Why then should we be condemned? If we see someone who’s blind from birth, do we hate and despise and harass them? If we see someone who’s mentally handicapped, do we claim they should be persecuted? No, the approach we take to any sort of disability is that such people are deserving of our compassion and that we as a society should do what we can to help them live lives that are as full and rich as possible in the circumstances. A lot of times we even put public money into helping them do that.
So why is it different for us? The hard-core transphobes don’t want to see or hear or even have to know anything about us. In effect, they want us to be locked up for good in the closet. Is that their policy towards every disabled group of people? Yet a lot of us hardly treat ourselves any better, the way we agonize over our condition and torment and punish ourselves for years.

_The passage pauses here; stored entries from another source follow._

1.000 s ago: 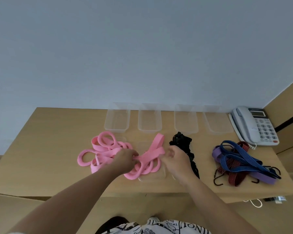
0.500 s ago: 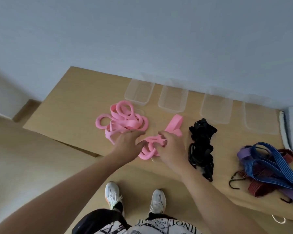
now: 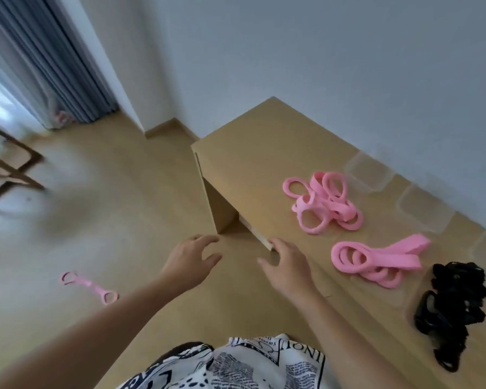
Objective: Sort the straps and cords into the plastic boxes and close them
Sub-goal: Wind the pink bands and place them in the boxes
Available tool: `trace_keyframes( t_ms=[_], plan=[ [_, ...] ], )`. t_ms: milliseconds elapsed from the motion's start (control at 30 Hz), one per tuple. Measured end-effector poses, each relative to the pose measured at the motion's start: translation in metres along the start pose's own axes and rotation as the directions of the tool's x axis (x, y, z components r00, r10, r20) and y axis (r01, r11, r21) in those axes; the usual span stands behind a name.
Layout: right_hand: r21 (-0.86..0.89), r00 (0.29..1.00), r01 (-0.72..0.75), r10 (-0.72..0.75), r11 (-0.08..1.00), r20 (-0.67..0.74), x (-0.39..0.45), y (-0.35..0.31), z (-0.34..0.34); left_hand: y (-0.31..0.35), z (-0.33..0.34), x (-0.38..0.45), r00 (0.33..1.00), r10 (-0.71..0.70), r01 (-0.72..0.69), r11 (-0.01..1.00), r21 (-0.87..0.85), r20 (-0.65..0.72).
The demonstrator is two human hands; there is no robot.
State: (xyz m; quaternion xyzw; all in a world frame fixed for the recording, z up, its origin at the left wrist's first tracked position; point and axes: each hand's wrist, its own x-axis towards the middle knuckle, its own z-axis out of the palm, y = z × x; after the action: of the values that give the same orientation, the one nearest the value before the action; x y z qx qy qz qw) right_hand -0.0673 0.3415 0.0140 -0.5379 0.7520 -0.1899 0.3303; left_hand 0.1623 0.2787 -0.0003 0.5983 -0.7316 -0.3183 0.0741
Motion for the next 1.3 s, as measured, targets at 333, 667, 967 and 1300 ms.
trace_keyframes(
  t_ms=[333, 667, 967, 1300],
  plan=[
    [-0.215, 0.930, 0.203, -0.119, 0.955, 0.348, -0.010, -0.149, 0.184, -0.255, -0.077, -0.136, 0.881, -0.457, 0.433, 0.882, -0.185, -0.118],
    [-0.260, 0.752, 0.436, -0.190, 0.861, 0.631, 0.022, -0.293, 0.313, -0.400, -0.123, -0.212, 0.576, -0.798, 0.700, 0.593, -0.397, -0.177],
    [-0.222, 0.488, 0.647, -0.172, 0.730, 0.856, 0.143, -0.403, 0.452, -0.464, -0.143, -0.176, 0.284, -0.959, 0.805, 0.252, -0.537, -0.025],
    [-0.292, 0.366, 0.696, 0.026, 0.656, 0.930, 0.260, -0.438, 0.611, -0.552, -0.153, -0.075, 0.112, -0.982, 0.810, 0.002, -0.587, 0.151]
  ],
)
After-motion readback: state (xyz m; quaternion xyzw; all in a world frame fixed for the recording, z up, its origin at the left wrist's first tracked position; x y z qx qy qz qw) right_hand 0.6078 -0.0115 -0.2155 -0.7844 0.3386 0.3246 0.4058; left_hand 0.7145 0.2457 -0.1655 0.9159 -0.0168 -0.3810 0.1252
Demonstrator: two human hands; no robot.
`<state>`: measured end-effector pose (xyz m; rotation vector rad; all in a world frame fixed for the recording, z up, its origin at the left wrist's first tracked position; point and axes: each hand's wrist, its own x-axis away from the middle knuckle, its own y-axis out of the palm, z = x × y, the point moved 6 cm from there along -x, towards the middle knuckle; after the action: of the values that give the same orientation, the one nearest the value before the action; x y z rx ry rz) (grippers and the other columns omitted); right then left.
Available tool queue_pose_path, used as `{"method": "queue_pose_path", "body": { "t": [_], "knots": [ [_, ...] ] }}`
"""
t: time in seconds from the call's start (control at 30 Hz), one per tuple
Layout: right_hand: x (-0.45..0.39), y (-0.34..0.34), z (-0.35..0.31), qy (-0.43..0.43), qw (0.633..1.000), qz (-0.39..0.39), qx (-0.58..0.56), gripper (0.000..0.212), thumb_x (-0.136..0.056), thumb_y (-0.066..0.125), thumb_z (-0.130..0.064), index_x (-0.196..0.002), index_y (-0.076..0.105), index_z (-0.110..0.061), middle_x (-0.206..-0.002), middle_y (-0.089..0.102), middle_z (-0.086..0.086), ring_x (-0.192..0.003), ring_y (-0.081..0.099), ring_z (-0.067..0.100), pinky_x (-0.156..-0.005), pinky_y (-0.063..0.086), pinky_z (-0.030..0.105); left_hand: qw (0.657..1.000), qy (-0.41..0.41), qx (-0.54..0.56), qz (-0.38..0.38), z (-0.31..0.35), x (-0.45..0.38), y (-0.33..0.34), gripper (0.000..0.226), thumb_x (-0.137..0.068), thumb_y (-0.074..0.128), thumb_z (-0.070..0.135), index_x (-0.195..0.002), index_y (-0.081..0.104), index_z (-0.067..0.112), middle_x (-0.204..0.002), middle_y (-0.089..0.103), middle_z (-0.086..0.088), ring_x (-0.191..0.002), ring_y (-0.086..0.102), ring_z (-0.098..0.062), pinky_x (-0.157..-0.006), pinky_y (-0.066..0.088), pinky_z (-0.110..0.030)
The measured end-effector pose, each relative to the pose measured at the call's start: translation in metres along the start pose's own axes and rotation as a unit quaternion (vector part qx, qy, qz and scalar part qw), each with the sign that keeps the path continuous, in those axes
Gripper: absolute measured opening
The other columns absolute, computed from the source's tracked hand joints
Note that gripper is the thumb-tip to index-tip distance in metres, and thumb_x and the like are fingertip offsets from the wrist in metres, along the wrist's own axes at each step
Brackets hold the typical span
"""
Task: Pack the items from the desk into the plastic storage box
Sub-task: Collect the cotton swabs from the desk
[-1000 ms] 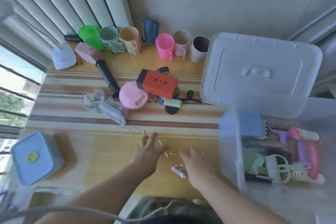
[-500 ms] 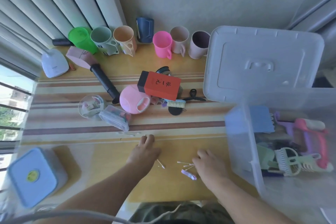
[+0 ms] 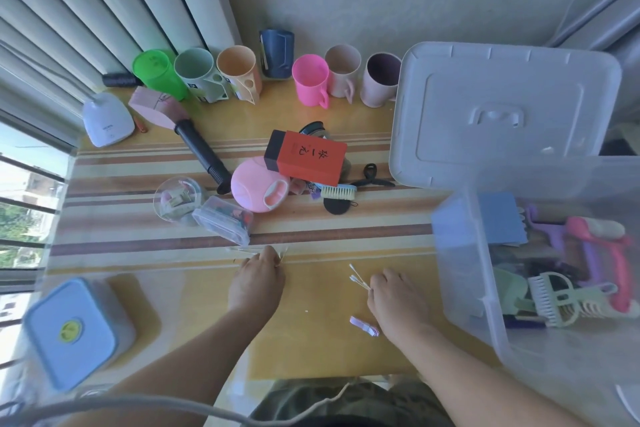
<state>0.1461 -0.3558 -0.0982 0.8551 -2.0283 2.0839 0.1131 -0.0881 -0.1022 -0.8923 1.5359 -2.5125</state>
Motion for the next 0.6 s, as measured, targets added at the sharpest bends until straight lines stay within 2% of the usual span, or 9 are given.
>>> {"method": "queue_pose_path", "body": {
  "t": [0.07, 0.13, 0.23, 0.3, 0.37, 0.5, 0.6],
  "knots": [
    [-0.005, 0.004, 0.0, 0.008, 1.0, -0.011, -0.019, 0.038, -0.067, 0.091, -0.021, -0.065, 0.053, -0.023, -0.069, 0.05, -0.003, -0.06, 0.044, 0.02, -0.048, 0.033, 0.032, 1.0, -0.024, 0.003, -0.018, 0.0, 0.0, 0.006, 0.012, -0.095, 0.049, 0.018, -0.106, 0.048, 0.022, -0.098, 0.065, -0.004, -0.098, 0.058, -0.032, -0.07, 0.039, -0.038],
    [-0.007, 0.011, 0.002, 0.018, 0.998, -0.052, -0.008, 0.038, -0.079, 0.084, -0.02, -0.073, 0.047, -0.027, -0.081, 0.055, -0.003, -0.07, 0.045, 0.02, -0.056, 0.037, 0.031, 0.998, -0.042, -0.002, -0.041, -0.001, 0.0, 0.013, 0.018, -0.094, 0.047, 0.015, -0.111, 0.046, 0.021, -0.1, 0.065, -0.006, -0.098, 0.059, -0.033, -0.07, 0.04, -0.037],
    [-0.005, 0.008, 0.006, 0.019, 0.997, -0.069, -0.006, 0.015, -0.099, 0.063, -0.019, -0.097, 0.051, -0.028, -0.108, 0.052, -0.004, -0.098, 0.049, 0.019, -0.073, 0.04, 0.03, 0.997, -0.054, 0.002, -0.056, -0.004, 0.003, 0.021, 0.017, -0.096, 0.053, 0.027, -0.109, 0.047, 0.019, -0.1, 0.065, -0.005, -0.1, 0.061, -0.033, -0.071, 0.043, -0.038],
    [-0.005, 0.007, 0.009, 0.023, 0.997, -0.071, -0.021, 0.01, -0.102, 0.058, -0.018, -0.105, 0.054, -0.026, -0.11, 0.048, -0.005, -0.096, 0.041, 0.017, -0.073, 0.038, 0.03, 0.997, -0.057, 0.012, -0.054, -0.006, 0.002, 0.023, 0.023, -0.095, 0.059, 0.036, -0.107, 0.048, 0.019, -0.1, 0.065, -0.003, -0.1, 0.06, -0.03, -0.072, 0.045, -0.038],
    [-0.004, 0.002, 0.01, 0.033, 0.997, -0.067, -0.036, 0.006, -0.104, 0.055, -0.019, -0.105, 0.053, -0.025, -0.11, 0.048, -0.005, -0.093, 0.038, 0.017, -0.072, 0.038, 0.031, 0.997, -0.06, 0.007, -0.051, -0.007, -0.001, 0.022, 0.024, -0.096, 0.061, 0.04, -0.105, 0.052, 0.02, -0.101, 0.065, -0.003, -0.101, 0.06, -0.029, -0.076, 0.049, -0.038],
    [-0.013, -0.008, 0.004, 0.058, 0.994, -0.034, -0.089, 0.01, -0.108, 0.047, -0.024, -0.098, 0.048, -0.024, -0.113, 0.054, -0.003, -0.093, 0.048, 0.019, -0.071, 0.04, 0.031, 0.997, -0.038, -0.038, -0.046, -0.004, -0.004, 0.02, 0.019, -0.099, 0.055, 0.037, -0.11, 0.064, 0.026, -0.108, 0.066, 0.001, -0.105, 0.061, -0.025, -0.084, 0.05, -0.037],
    [-0.021, -0.007, -0.002, 0.068, 0.99, -0.025, -0.119, 0.016, -0.108, 0.048, -0.033, -0.109, 0.059, -0.021, -0.118, 0.056, -0.002, -0.101, 0.054, 0.021, -0.074, 0.047, 0.034, 0.992, -0.015, -0.121, -0.041, 0.003, -0.002, 0.015, 0.023, -0.099, 0.048, 0.035, -0.109, 0.067, 0.032, -0.112, 0.065, 0.005, -0.111, 0.059, -0.023, -0.086, 0.044, -0.038]
  ]
}}
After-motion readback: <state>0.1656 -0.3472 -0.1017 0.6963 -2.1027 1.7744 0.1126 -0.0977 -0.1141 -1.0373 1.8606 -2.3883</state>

One of the most poignant scenes I’ve ever seen in a film was the one in “Good Will Hunting”, when Robin Williams was telling Matt Damon, “It wasn’t your fault.” Matt Damon tried to brush it off: “Yeah, I know.” “It wasn’t your fault.” “Yeah, I know.”
But Robin Williams kept repeating it until finally he got through to him. Matt Damon was trying to brush it off as a defence mechanism. He didn’t want to face the pain that he had suffered all his life. In the end, Robin Williams forced him to confront it, and it was an extremely painful moment for him. But it started him on the road to healing.
Our TGism isn’t our fault. So why beat ourselves up for it? It isn’t our fault. We believe in showing compassion to other people in difficulties, so why not to ourselves? It isn’t our fault. Why is that whereas we’d never dream of being cruel to the blind or the mentally handicapped, we’re so perfectly vicious towards ourselves? It isn’t our fault. Can we feel no sympathy for ourselves? We want understanding from society in general, so why not give it to ourselves?
It isn’t our fault, people. It simply isn’t our fault.